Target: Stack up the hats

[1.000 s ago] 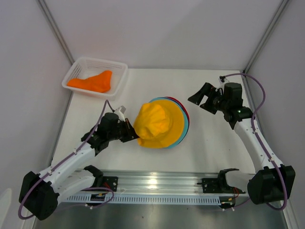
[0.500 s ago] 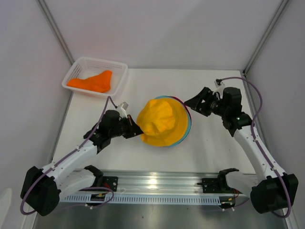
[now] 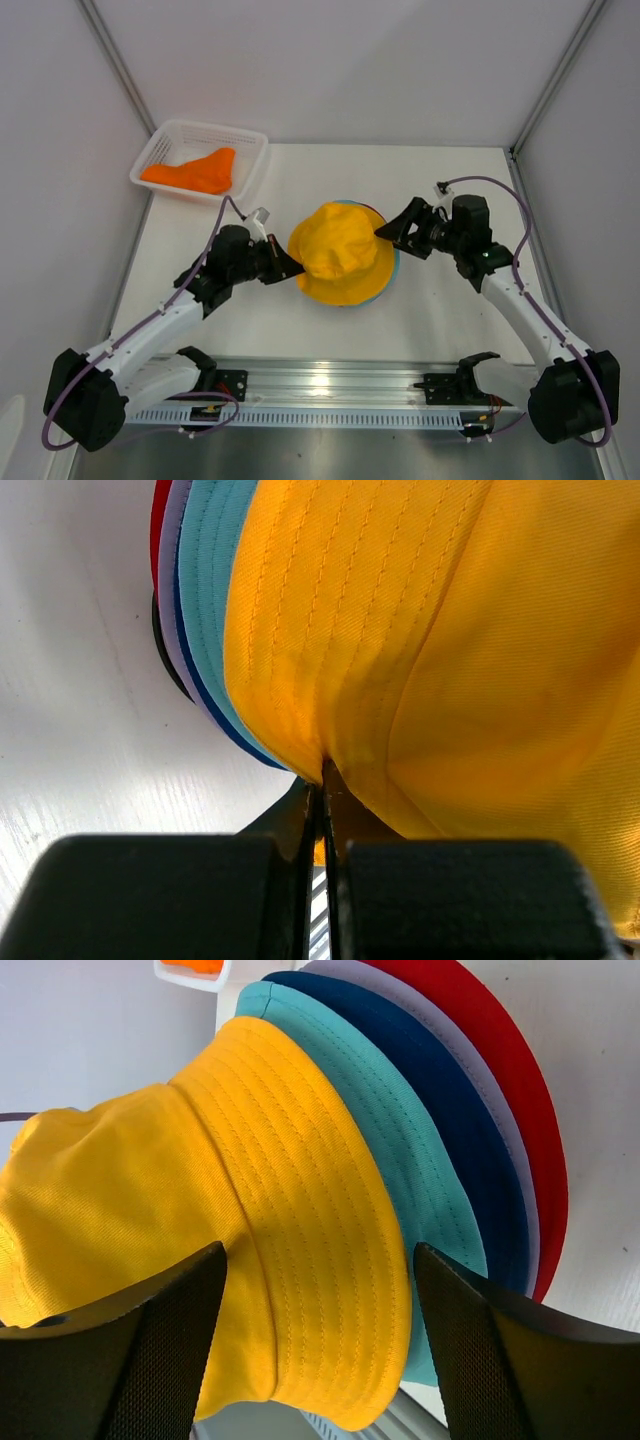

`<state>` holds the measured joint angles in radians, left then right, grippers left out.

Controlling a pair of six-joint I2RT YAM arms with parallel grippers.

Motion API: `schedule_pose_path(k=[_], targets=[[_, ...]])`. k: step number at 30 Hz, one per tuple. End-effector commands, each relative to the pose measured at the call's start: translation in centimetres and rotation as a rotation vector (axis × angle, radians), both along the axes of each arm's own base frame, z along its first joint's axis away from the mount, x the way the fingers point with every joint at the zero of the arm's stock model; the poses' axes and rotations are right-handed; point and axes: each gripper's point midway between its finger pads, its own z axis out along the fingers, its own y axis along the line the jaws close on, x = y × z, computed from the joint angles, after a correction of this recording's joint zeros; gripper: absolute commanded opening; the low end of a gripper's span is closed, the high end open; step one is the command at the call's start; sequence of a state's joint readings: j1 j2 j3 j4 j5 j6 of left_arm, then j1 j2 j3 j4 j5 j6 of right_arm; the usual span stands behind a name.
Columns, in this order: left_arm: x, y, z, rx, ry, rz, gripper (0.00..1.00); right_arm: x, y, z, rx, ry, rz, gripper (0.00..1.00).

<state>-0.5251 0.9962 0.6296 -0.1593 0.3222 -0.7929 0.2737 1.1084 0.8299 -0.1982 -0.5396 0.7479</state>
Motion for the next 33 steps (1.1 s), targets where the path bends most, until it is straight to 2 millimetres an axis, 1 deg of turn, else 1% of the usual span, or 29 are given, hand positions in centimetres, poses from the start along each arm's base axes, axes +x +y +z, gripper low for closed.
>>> schedule_pose_path(k=[1, 3, 6, 7, 10, 13, 14, 15, 16, 17, 18, 19, 20, 21, 23, 24, 25, 26, 27, 28, 31, 33], targets=[[1.0, -0.7, 2.7, -0.039, -0.077, -0.02, 0.01, 0.5, 0.3, 0.2, -0.008, -0.034, 0.011, 0.8], [1.1, -0.7, 2.7, -0.037, -0.077, -0.017, 0.01, 0.6, 0.2, 0.0, -0.017, -0.032, 0.008, 0.83], [1.2, -0.7, 2.4, -0.031, -0.066, -0.014, 0.01, 0.7, 0.1, -0.6, -0.024, -0.024, 0.004, 0.84], [1.2, -0.7, 2.3, -0.03, -0.063, -0.015, 0.01, 0.8, 0.2, -0.8, -0.02, -0.019, 0.008, 0.83], [1.2, -0.9, 2.0, -0.031, -0.048, -0.02, 0.01, 1.0, 0.9, -0.4, 0.022, -0.029, 0.026, 0.76], [1.3, -1.0, 1.8, -0.029, -0.039, -0.02, 0.01, 1.1, 1.4, 0.0, 0.061, -0.035, 0.042, 0.6], [1.3, -1.0, 1.8, -0.028, -0.038, -0.02, 0.01, 1.1, 1.5, -0.1, 0.064, -0.032, 0.045, 0.46], [1.4, -1.0, 1.9, -0.028, -0.038, -0.02, 0.01, 1.2, 1.5, -0.2, 0.065, -0.025, 0.044, 0.37], [1.5, -1.1, 2.3, -0.027, -0.043, -0.02, 0.01, 1.2, 1.4, -0.4, 0.058, -0.024, 0.04, 0.26], [1.6, -1.0, 2.3, -0.017, -0.043, -0.021, 0.01, 1.2, 1.3, -0.4, 0.053, -0.02, 0.031, 0.07], [1.8, -1.0, 3.0, -0.01, -0.046, -0.019, 0.01, 1.4, 1.0, -0.5, 0.047, -0.021, 0.015, 0.0], [1.9, -0.9, 3.2, -0.002, -0.043, -0.017, 0.01, 1.4, 0.8, -0.5, 0.044, -0.016, 0.005, 0.0], [1.8, -0.9, 3.3, 0.007, -0.043, -0.019, 0.01, 1.3, 0.6, 0.0, 0.05, -0.026, -0.002, 0.0], [2.0, -0.9, 4.3, 0.006, -0.051, -0.016, 0.01, 1.3, 0.4, 0.3, 0.057, -0.031, -0.008, 0.0], [1.8, -0.9, 4.7, -0.001, -0.043, -0.017, 0.01, 1.5, -0.3, 0.8, 0.076, -0.017, -0.042, 0.0], [1.8, -1.0, 5.5, -0.009, -0.047, -0.018, 0.01, 1.5, -0.6, 1.3, 0.089, -0.02, -0.055, 0.0], [1.7, -1.0, 5.9, -0.016, -0.046, -0.018, 0.01, 1.7, -1.1, 1.5, 0.101, -0.015, -0.081, 0.0], [1.5, -1.0, 6.1, -0.022, -0.039, -0.018, 0.01, 1.7, -1.3, 1.6, 0.122, 0.005, -0.098, 0.0], [1.6, -1.1, 7.1, -0.034, -0.05, -0.019, 0.01, 1.7, -1.5, 1.8, 0.132, 0.006, -0.108, 0.0], [1.4, -1.0, 7.3, -0.037, -0.045, -0.018, 0.01, 1.7, -1.6, 2.3, 0.143, -0.006, -0.115, 0.0], [1.1, -1.0, 8.3, -0.057, -0.054, -0.013, 0.01, 1.6, -1.8, 2.7, 0.158, -0.001, -0.139, 0.0], [1.0, -0.8, 8.2, -0.06, -0.039, -0.004, 0.01, 1.6, -2.0, 2.8, 0.157, 0.007, -0.154, 0.0]])
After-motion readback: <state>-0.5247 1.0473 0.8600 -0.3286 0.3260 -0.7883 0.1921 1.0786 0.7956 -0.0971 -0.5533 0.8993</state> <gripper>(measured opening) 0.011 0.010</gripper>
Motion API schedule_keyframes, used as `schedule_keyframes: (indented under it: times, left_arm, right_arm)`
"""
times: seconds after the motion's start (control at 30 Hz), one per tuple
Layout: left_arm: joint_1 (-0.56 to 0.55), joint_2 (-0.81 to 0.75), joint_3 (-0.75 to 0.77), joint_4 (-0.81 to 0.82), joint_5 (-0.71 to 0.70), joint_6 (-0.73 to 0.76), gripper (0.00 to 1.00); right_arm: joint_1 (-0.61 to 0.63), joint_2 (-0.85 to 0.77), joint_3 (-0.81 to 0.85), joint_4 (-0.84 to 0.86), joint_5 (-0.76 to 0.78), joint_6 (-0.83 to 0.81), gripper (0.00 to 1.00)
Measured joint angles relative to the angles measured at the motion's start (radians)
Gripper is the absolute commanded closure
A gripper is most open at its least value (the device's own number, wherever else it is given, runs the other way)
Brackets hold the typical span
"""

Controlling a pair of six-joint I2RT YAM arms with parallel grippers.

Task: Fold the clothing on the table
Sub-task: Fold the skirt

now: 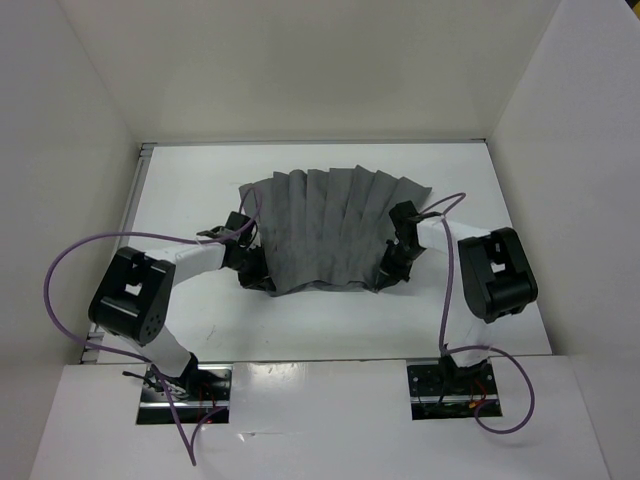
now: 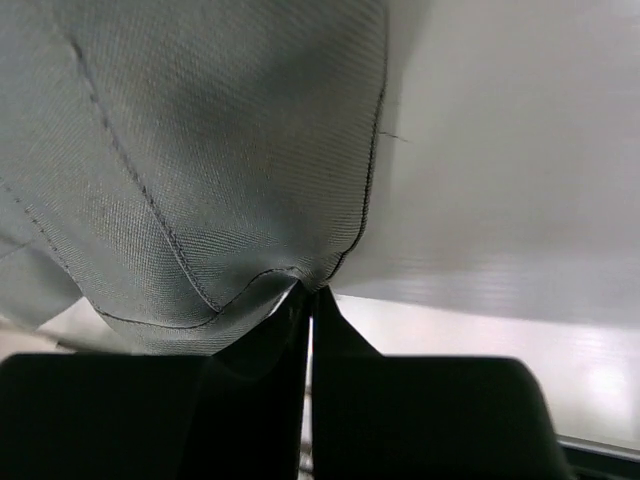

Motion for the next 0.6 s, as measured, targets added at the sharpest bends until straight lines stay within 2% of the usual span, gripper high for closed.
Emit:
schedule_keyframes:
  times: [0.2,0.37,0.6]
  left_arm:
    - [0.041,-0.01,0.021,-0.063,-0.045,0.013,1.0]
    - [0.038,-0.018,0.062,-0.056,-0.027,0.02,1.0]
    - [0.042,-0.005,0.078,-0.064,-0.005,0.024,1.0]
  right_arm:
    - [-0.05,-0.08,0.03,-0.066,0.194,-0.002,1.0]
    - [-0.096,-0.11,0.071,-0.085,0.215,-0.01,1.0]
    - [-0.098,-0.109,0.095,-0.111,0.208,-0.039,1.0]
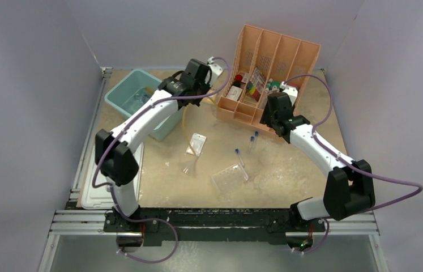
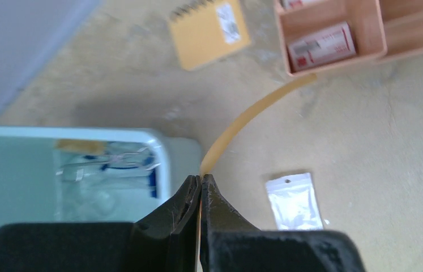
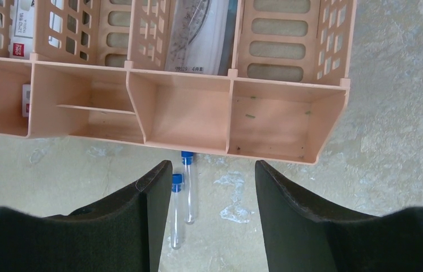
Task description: Organize the chemistry lab equipment
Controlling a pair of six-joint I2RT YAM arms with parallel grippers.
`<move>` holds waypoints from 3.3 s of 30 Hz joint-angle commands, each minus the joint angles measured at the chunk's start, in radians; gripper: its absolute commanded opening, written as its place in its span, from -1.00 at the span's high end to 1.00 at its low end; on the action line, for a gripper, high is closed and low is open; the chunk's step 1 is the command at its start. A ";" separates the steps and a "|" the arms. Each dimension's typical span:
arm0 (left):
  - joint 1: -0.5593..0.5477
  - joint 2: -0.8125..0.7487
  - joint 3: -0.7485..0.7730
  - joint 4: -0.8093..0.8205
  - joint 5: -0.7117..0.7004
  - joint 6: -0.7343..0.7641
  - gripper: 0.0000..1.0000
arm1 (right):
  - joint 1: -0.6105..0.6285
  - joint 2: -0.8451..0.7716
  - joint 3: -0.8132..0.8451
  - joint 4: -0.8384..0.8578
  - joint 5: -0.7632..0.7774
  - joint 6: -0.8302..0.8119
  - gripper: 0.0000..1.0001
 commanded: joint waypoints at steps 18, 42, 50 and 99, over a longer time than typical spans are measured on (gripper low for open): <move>0.226 -0.312 0.051 0.287 -0.670 -0.147 1.00 | -0.005 -0.014 0.007 0.018 -0.026 0.014 -0.15; 0.412 -0.239 -0.308 0.216 -0.393 -0.662 1.00 | -0.005 -0.022 0.004 0.016 -0.017 0.006 -0.15; 0.446 -0.161 -0.326 0.144 -0.375 -0.780 1.00 | -0.005 -0.029 -0.007 0.021 -0.020 0.009 -0.16; 0.091 -0.145 -0.467 0.225 0.211 -0.552 -0.22 | -0.005 -0.003 -0.005 0.042 -0.119 0.003 -0.16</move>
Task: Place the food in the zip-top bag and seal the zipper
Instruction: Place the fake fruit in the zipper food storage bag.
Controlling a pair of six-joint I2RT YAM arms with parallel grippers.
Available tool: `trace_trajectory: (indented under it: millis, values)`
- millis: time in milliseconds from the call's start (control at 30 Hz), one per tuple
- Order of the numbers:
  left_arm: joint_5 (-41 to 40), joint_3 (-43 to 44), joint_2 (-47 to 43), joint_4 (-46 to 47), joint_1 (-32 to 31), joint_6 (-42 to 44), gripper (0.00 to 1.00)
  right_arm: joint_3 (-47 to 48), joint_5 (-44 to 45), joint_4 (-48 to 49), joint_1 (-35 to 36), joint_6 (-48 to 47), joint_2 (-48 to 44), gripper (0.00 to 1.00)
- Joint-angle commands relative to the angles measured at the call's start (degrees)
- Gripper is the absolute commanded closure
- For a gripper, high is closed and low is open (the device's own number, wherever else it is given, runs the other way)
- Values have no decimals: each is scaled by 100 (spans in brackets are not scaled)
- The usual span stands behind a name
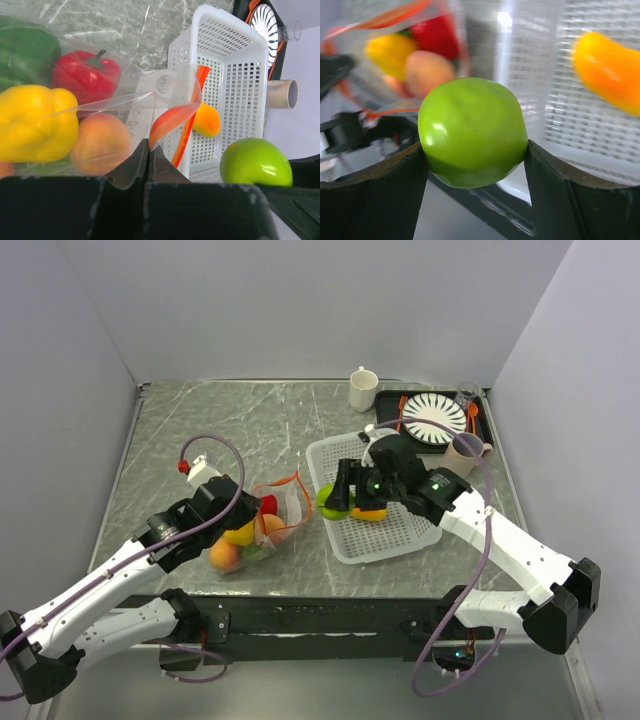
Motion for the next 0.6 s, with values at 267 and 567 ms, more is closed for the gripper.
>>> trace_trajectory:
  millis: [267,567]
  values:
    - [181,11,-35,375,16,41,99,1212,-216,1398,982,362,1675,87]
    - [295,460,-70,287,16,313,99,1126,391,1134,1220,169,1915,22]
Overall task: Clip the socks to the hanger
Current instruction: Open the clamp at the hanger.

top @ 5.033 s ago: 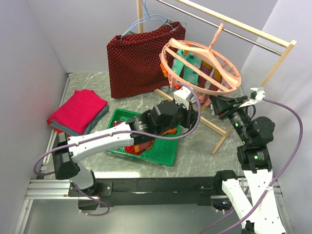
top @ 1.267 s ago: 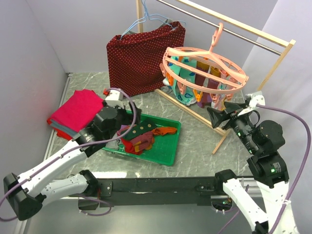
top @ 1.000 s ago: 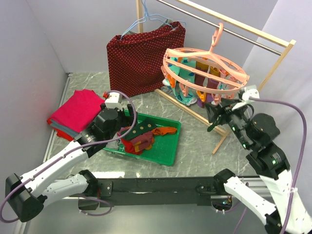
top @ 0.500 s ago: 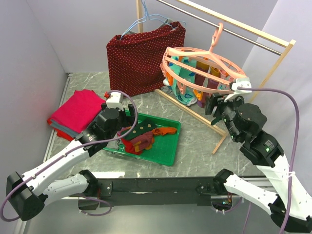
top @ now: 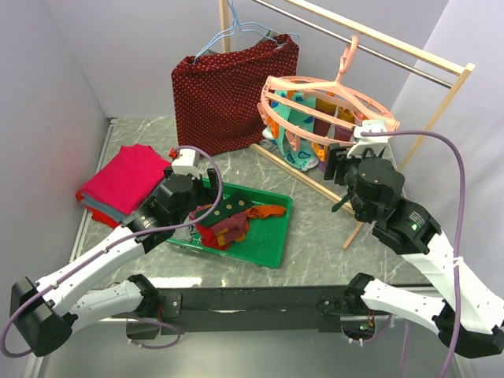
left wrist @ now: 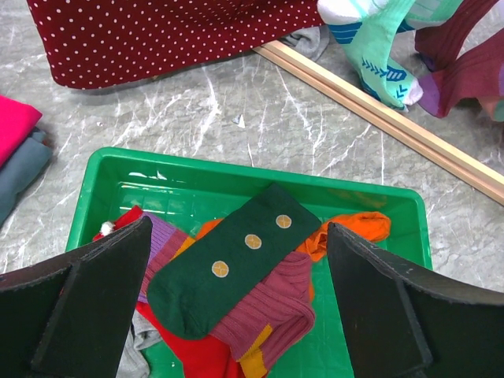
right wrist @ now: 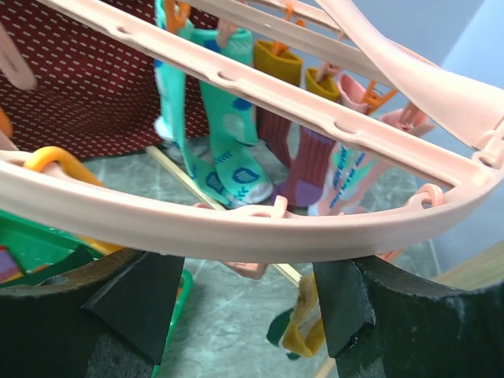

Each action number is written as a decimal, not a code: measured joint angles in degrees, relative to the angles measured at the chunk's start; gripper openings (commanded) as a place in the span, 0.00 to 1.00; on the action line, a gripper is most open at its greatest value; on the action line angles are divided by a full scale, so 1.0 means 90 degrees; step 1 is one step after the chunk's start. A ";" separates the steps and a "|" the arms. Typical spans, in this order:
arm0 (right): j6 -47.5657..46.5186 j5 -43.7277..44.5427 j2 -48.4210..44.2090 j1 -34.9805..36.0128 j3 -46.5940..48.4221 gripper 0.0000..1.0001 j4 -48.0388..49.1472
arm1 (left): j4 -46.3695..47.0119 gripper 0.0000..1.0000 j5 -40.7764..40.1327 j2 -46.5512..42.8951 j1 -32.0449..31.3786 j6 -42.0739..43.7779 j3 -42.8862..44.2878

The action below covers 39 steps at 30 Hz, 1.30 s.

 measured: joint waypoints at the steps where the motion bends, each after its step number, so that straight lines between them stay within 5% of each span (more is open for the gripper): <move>1: 0.0002 0.0073 0.0034 0.0034 0.0012 0.71 -0.0015 | 0.0000 0.96 0.0002 0.0000 0.0000 0.0000 0.0000; 9: 0.0007 0.0760 0.0228 0.0236 0.0187 0.68 -0.0155 | 0.0000 0.96 0.0010 0.0000 0.0000 -0.0002 0.0000; 27: 0.0274 0.1044 0.0325 0.0277 0.0328 0.23 -0.0362 | 0.0010 0.96 0.0151 -0.0005 0.0000 -0.0002 -0.0002; 39: 0.0721 0.0435 -0.0226 0.0114 -0.0112 0.00 0.0000 | 0.0440 0.96 0.1134 -0.0049 0.0000 0.0000 -0.0100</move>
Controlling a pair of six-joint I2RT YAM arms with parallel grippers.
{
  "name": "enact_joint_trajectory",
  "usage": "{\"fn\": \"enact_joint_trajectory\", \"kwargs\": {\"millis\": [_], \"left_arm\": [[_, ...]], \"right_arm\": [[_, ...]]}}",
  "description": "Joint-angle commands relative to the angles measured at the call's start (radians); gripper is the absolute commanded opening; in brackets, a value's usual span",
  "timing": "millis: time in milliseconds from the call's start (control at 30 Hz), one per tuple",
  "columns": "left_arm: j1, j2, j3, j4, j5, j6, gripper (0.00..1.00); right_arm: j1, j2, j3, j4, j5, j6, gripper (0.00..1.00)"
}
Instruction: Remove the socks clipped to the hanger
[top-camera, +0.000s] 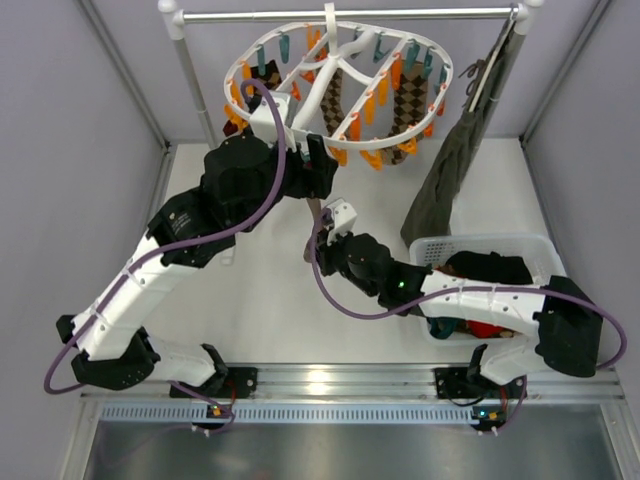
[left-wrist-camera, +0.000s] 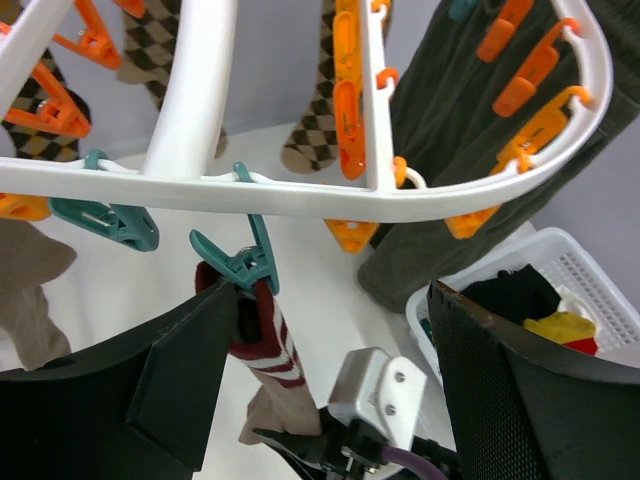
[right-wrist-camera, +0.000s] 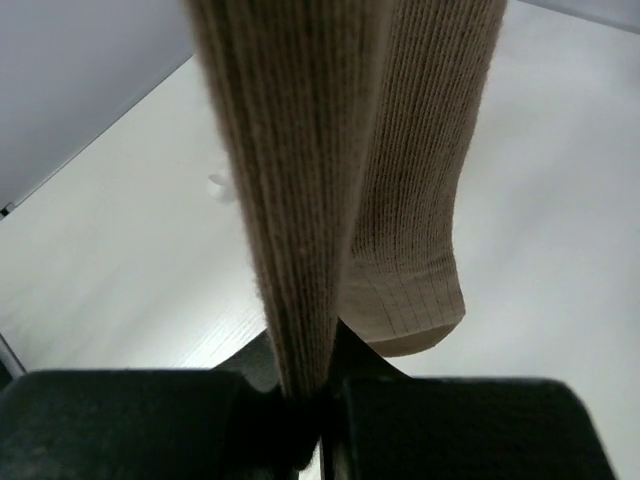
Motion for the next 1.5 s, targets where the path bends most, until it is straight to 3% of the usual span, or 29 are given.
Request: {"fn": "enact_joint_trajectory", "kwargs": {"millis": [0,433,733,967,1000,1067,1133,1233,1333,1433,1467], "left_arm": [[-0.004,-0.03,-0.027,0.05,-0.076,0.041,0.8],[-0.004,-0.014,-0.114,0.164,-0.282,0.092,0.65],[0.007,0.006,-0.162,0.265,-0.313,0.129,0.62],[0.032,0.046,-0.131,0.281,-0.305,0.141,0.54],[0.035,0.049,-0.129,0.284,-0.299,0.141,0.52],[0.035,0.052,-0.122,0.282,-0.293,0.14,0.34],[0.035,0.053,-0.119,0.281,-0.287,0.137,0.23],[0.035,0.052,-0.12,0.281,-0.279,0.13,0.13],[0.035,0.049,-0.131,0.281,-0.259,0.117,0.13],[0.035,0.032,-0.159,0.281,-0.225,0.091,0.2],[0.035,0.024,-0.163,0.282,-0.216,0.085,0.28]], "right_arm": [[0.021,-0.057,-0.002,-0.024,-0.038,0.02,0.0],[0.041,-0.048,0.005,-0.03,-0.043,0.021,0.0],[0.054,-0.056,0.007,-0.029,-0.048,0.02,0.0],[0.062,-0.056,0.001,-0.036,-0.039,0.02,0.0],[0.062,-0.057,-0.004,-0.035,-0.037,0.023,0.0],[0.064,-0.062,-0.008,-0.035,-0.034,0.023,0.0],[0.064,-0.066,-0.014,-0.036,-0.029,0.026,0.0],[0.065,-0.092,-0.034,-0.05,-0.025,0.032,0.0],[0.067,-0.146,-0.076,-0.088,-0.026,0.046,0.0],[0.07,-0.244,-0.123,-0.162,0.013,0.08,0.0],[0.07,-0.317,-0.154,-0.18,0.026,0.089,0.0]]}}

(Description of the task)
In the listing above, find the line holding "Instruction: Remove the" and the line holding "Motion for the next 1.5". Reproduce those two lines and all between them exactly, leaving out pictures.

(Result of the task)
Instruction: Remove the socks clipped to the hanger
[top-camera, +0.000s] 
[left-wrist-camera, +0.000s] 
[right-wrist-camera, +0.000s] 
Motion for the next 1.5 s, targets where the path bends most, until it is straight to 3% of the usual span, or 29 are given.

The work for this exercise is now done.